IS428 2016-17 Term1 Assign2 Chua Shan Yong James

From Visual Analytics for Business Intelligence
Jump to navigation Jump to search

Abstract

Workplace injuries have always been a concern in Singapore as the fatalities and accident rates number are worrying. Safety protocols have been in placed and perhaps adhered to but injuries are still unavoidable. This topic has therefore caught my interest to work on as i hope to find out trends in specific industries, age, body parts injured etc and the relationship between them.

Theme of Interest

The theme of interest for workplace injuries that i will be working on is identifying and analysing the contributing factors to workplace injuries and the relationship between each of these factors.

Questions for investigation

  1. Which industry has the highest rate of workplace injuries?
  2. Which are the body parts that got injured the most number of times?
  3. Which gender suffer more injuries?
    1. Is it justified in each industries?
  4. Are the older workers more careful than the younger workers? Or vice versa?
    1. For each industry, is the above finding justified?
  5. Does experience make a worker more slack and negligent about workplace safety (months worked)?

Identifying appropriate attributes

With reference to the theme of interest and questions for investigation that i have came up with, i needed the following attributes to carry out my analysis :

  1. Body parts injured
  2. Victim's gender
  3. Victim's age
  4. Months worked
  5. Sub industry
  6. Informant's number of employees

Transformations/Rearrangements of dataset

After removing all the redundant attributes using excel, i proceed to use the data in tableau.

To find out which industry has the highest rate of injuries, i created a calculated field - % of injured employees (out of total employees). I created this field as i can't just use the total number of records as it will be unfair since construction has a high number of workers and also more records but what i am more interested is the rate. therefore, i use the number of records / informants total employees and expressed it as a percentage.

Using a treemap, i used this calculated field and sub industry to identify to show the rate of injured workers in each sub industry. The reasons i used a treemap are because there are many sub industries, it is easy to understand and identify immediately which size of the rectangle is the biggest and therefore having the highest rate and it provides an overview and summary against the other sub industries.

Treemap.png

For the distribution of the body parts injured, gender and experience charts, i used bar chart as it is simple and easy to understand.

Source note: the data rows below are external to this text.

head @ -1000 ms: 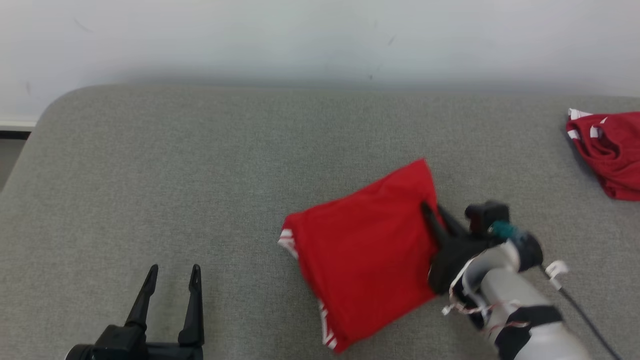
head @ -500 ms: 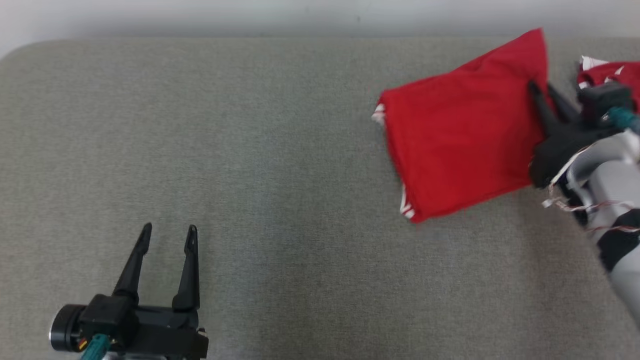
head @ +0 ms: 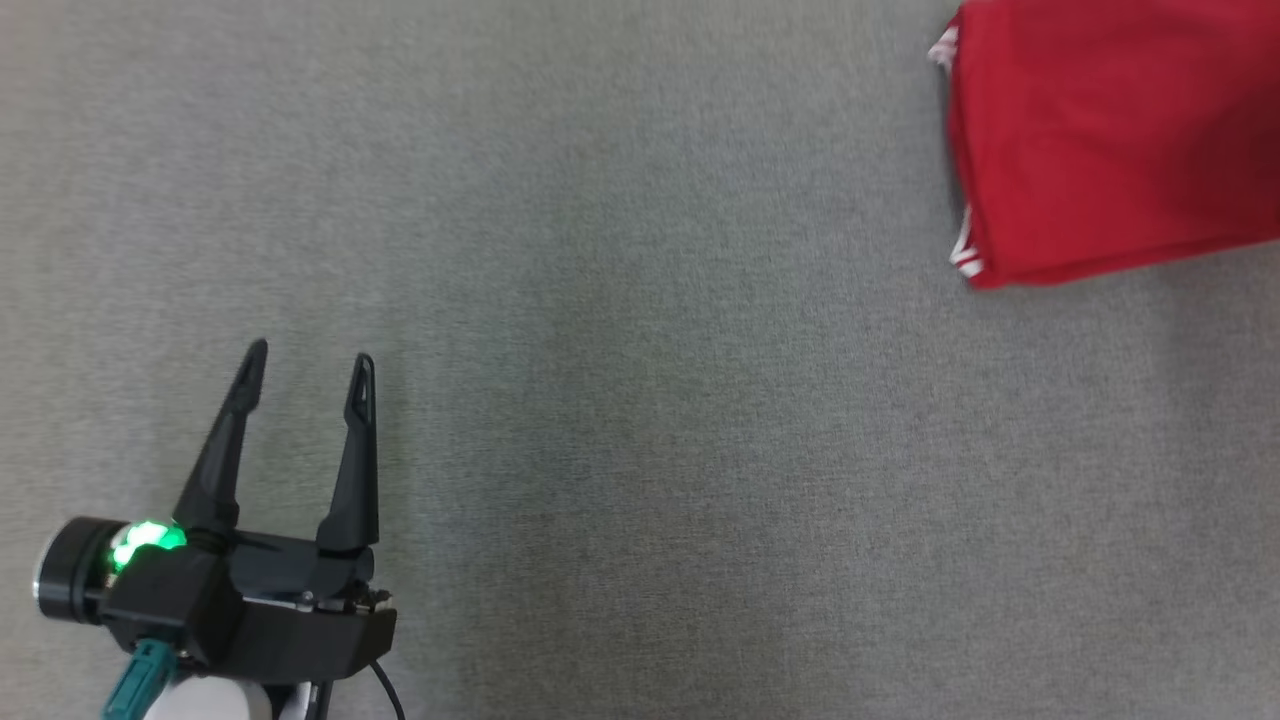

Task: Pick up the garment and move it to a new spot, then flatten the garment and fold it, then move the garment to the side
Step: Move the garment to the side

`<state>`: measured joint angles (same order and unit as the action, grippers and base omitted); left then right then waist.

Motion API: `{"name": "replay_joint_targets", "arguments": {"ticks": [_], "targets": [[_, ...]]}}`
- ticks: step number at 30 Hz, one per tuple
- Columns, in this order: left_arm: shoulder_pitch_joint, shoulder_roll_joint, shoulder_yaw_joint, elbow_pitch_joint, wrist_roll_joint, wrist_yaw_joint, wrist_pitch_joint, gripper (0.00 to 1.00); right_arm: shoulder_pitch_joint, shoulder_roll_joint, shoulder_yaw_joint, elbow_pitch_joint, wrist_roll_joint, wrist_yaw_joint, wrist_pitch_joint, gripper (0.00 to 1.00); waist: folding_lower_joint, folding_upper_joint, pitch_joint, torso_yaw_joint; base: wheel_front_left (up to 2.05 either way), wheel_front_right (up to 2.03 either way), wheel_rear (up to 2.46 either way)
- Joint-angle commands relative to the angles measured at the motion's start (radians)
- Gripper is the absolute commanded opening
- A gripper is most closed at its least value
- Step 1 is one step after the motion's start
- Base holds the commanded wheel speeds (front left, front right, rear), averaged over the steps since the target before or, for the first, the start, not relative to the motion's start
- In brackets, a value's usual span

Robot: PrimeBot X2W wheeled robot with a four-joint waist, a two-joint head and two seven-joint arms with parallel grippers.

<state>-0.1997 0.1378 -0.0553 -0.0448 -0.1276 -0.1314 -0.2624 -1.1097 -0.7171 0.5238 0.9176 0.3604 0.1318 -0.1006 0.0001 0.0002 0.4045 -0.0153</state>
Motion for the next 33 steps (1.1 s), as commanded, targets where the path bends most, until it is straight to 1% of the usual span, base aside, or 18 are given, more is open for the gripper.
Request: {"name": "replay_joint_targets", "arguments": {"ticks": [1,4,9,11,16,20,25,26,27,28,33], "targets": [[-0.016,0.011,0.002,-0.021,0.006,0.002,-0.003,1.00,-0.028,-0.019,0.000,0.008,0.002,-0.003,0.014,0.00,-0.0001,-0.0002,0.054,-0.035,0.00,0.00,0.00],[-0.027,0.021,-0.004,-0.054,0.016,0.002,-0.003,1.00,-0.071,-0.064,0.006,0.024,-0.017,-0.003,0.033,0.00,-0.0001,-0.0002,0.082,-0.042,0.00,0.00,0.00],[-0.035,0.037,-0.003,-0.091,0.028,0.002,-0.003,1.00,-0.128,-0.107,0.021,0.041,-0.044,-0.003,0.050,0.00,-0.0001,-0.0002,0.121,-0.054,0.00,0.00,0.00],[-0.045,0.045,-0.010,-0.108,0.033,0.002,-0.003,1.00,-0.163,-0.147,0.033,0.052,-0.064,-0.003,0.055,0.00,-0.0001,-0.0002,0.142,-0.055,0.00,0.00,0.00],[-0.051,0.064,-0.004,-0.137,0.041,0.002,-0.003,1.00,-0.231,-0.186,0.051,0.061,-0.111,-0.003,0.053,0.00,-0.0001,-0.0002,0.173,-0.060,0.00,0.00,0.00],[-0.051,0.077,0.000,-0.159,0.049,0.002,-0.003,1.00,-0.277,-0.191,0.051,0.077,-0.152,-0.003,0.066,0.00,-0.0001,-0.0002,0.195,-0.067,0.00,0.00,0.00],[-0.053,0.083,0.005,-0.170,0.054,0.002,-0.003,1.00,-0.299,-0.171,0.028,0.091,-0.177,-0.003,0.077,0.00,-0.0001,-0.0002,0.206,-0.074,0.00,0.00,0.00],[-0.052,0.085,0.008,-0.171,0.055,0.002,-0.003,1.00,-0.299,-0.164,0.021,0.097,-0.183,-0.003,0.086,0.05,-0.0001,-0.0002,0.207,-0.075,0.00,0.00,0.00],[-0.051,0.086,0.010,-0.172,0.054,0.002,-0.003,1.00,-0.300,-0.160,0.012,0.099,-0.193,-0.003,0.090,0.50,-0.0001,-0.0002,0.208,-0.077,0.00,0.00,0.00],[-0.049,0.087,0.012,-0.170,0.055,0.002,-0.003,1.00,-0.296,-0.154,0.006,0.098,-0.205,-0.003,0.094,1.00,-0.0001,-0.0002,0.208,-0.079,0.00,0.00,0.00],[-0.032,0.082,0.021,-0.158,0.057,0.007,-0.003,1.00,-0.267,-0.114,-0.062,0.077,-0.248,-0.003,0.082,1.00,-0.0001,-0.0002,0.190,-0.093,0.00,0.00,0.00]]}}
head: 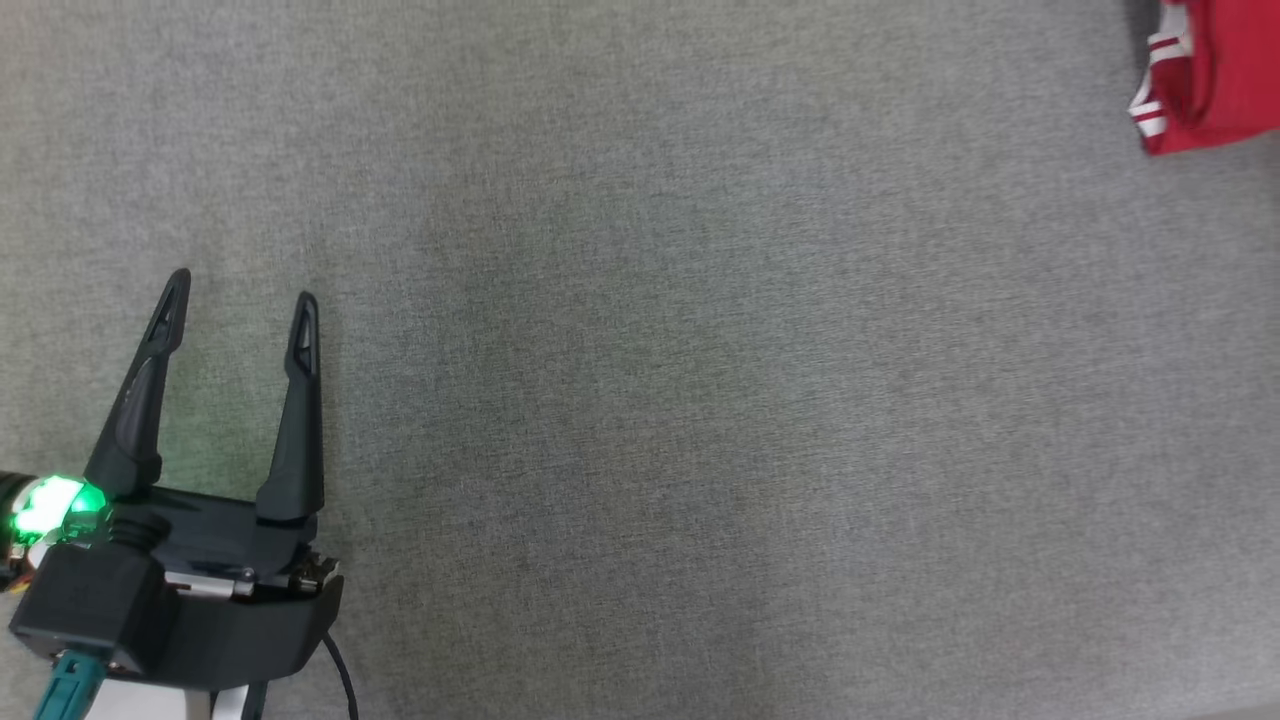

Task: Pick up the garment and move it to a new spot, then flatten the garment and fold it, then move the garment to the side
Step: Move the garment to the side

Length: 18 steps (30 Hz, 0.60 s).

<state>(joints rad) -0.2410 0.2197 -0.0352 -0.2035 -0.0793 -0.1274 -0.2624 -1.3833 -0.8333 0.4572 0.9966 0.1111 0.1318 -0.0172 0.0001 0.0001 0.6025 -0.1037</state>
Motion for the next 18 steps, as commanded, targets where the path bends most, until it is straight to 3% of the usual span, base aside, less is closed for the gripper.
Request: {"name": "replay_joint_targets", "arguments": {"ticks": [1,9,18], "targets": [[0.013,-0.004,0.003,0.006,0.005,0.004,-0.003,1.00,0.014,0.009,-0.015,-0.009,-0.011,-0.003,-0.008,1.00,-0.0001,-0.0001,-0.017,-0.007,0.00,0.00,0.00],[0.071,-0.047,0.041,0.078,-0.027,0.012,-0.003,1.00,0.153,0.084,-0.160,-0.162,-0.060,-0.003,-0.109,1.00,-0.0001,-0.0001,-0.148,-0.001,0.00,0.00,0.00],[0.182,-0.103,0.106,0.137,-0.058,0.015,-0.003,1.00,0.460,0.214,-0.354,-0.383,-0.058,-0.003,-0.193,1.00,-0.0001,-0.0001,-0.322,0.033,0.00,0.00,0.00]]}}
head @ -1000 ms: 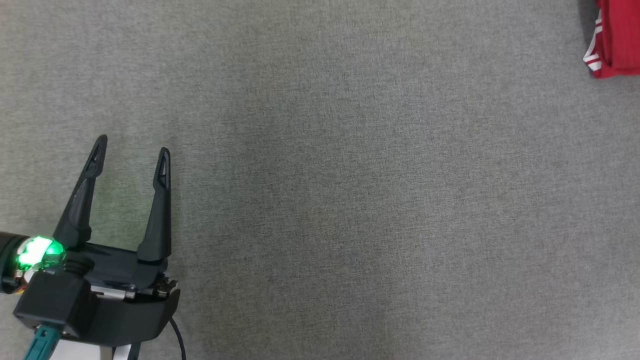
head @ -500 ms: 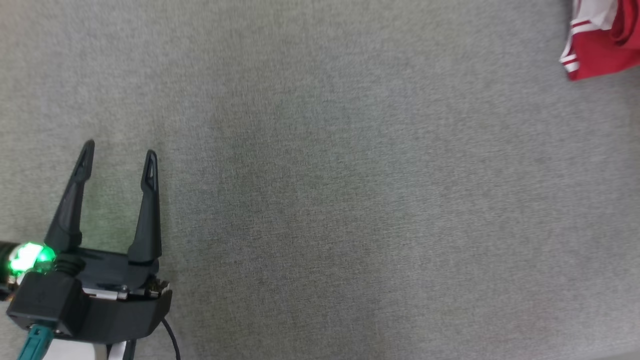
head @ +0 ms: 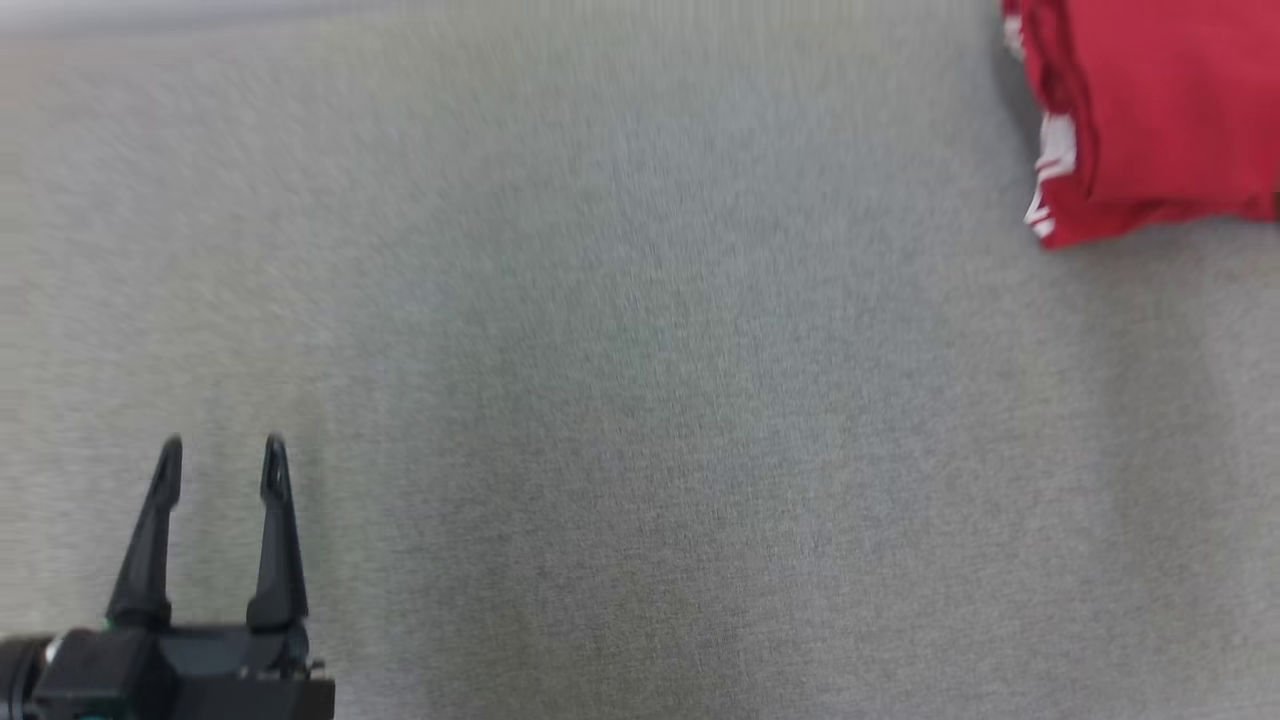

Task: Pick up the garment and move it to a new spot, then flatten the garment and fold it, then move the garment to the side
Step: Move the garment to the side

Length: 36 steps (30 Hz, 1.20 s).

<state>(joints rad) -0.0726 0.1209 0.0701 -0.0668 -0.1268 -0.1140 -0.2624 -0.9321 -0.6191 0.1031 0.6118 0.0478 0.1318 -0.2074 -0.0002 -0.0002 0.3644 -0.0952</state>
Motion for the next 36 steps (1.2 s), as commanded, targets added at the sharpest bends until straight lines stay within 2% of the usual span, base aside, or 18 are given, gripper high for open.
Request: {"name": "replay_joint_targets", "arguments": {"ticks": [1,7,18,30,36], "targets": [[0.024,-0.009,0.004,0.007,-0.011,0.001,-0.003,1.00,0.038,0.010,-0.010,-0.018,0.012,-0.003,-0.005,1.00,0.0002,0.0002,-0.102,0.029,0.00,0.00,0.00],[0.088,-0.027,0.031,0.050,-0.008,-0.004,-0.003,1.00,0.197,0.065,-0.034,-0.114,0.083,-0.003,-0.014,1.00,0.0002,0.0002,-0.198,0.045,0.00,0.00,0.00],[0.132,-0.042,0.031,0.104,0.005,-0.008,-0.003,1.00,0.413,0.143,-0.082,-0.156,0.141,-0.003,-0.037,1.00,0.0002,0.0002,-0.305,0.091,0.00,0.00,0.00],[0.175,-0.033,0.014,0.128,0.009,-0.016,-0.003,1.00,0.747,0.324,-0.247,-0.262,0.135,-0.003,-0.057,1.00,0.0002,0.0002,-0.368,0.119,0.00,0.00,0.00],[0.196,-0.040,0.025,0.129,0.003,-0.017,-0.003,1.00,0.887,0.413,-0.255,-0.357,0.113,-0.003,-0.058,1.00,0.0002,0.0002,-0.385,0.113,0.00,0.00,0.00]]}}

In a glance, i am able to identify that hand is the most injured body part, males suffer more injuries as compared to females and employees who work for 1 month suffers the most injuries throughout all sub industries.

James - Body Parts.png

James - Gender.png

James - Experience.png

For the distribution of the age charts, i used a scatter plot since there are a large quantities of age range data and scatter plot make it easy to see clustering effects. I could identify from the scatter plot that there is a high clustering effect at age ranging from 35-45 who suffers the most workplace injuries.

James - Age.png

Visualization

The visualization dashboard consists of a treemap, bar charts and also the scatter plot. Each of these charts allows interactivity as it can be used as a filter against the other charts. For example, in the treemap, i can select a specific sub industry and it will change all the other 4 charts - the scatter plot for showing the age, the bar charts that show the body parts injured, gender and experience of the specific industry respectively.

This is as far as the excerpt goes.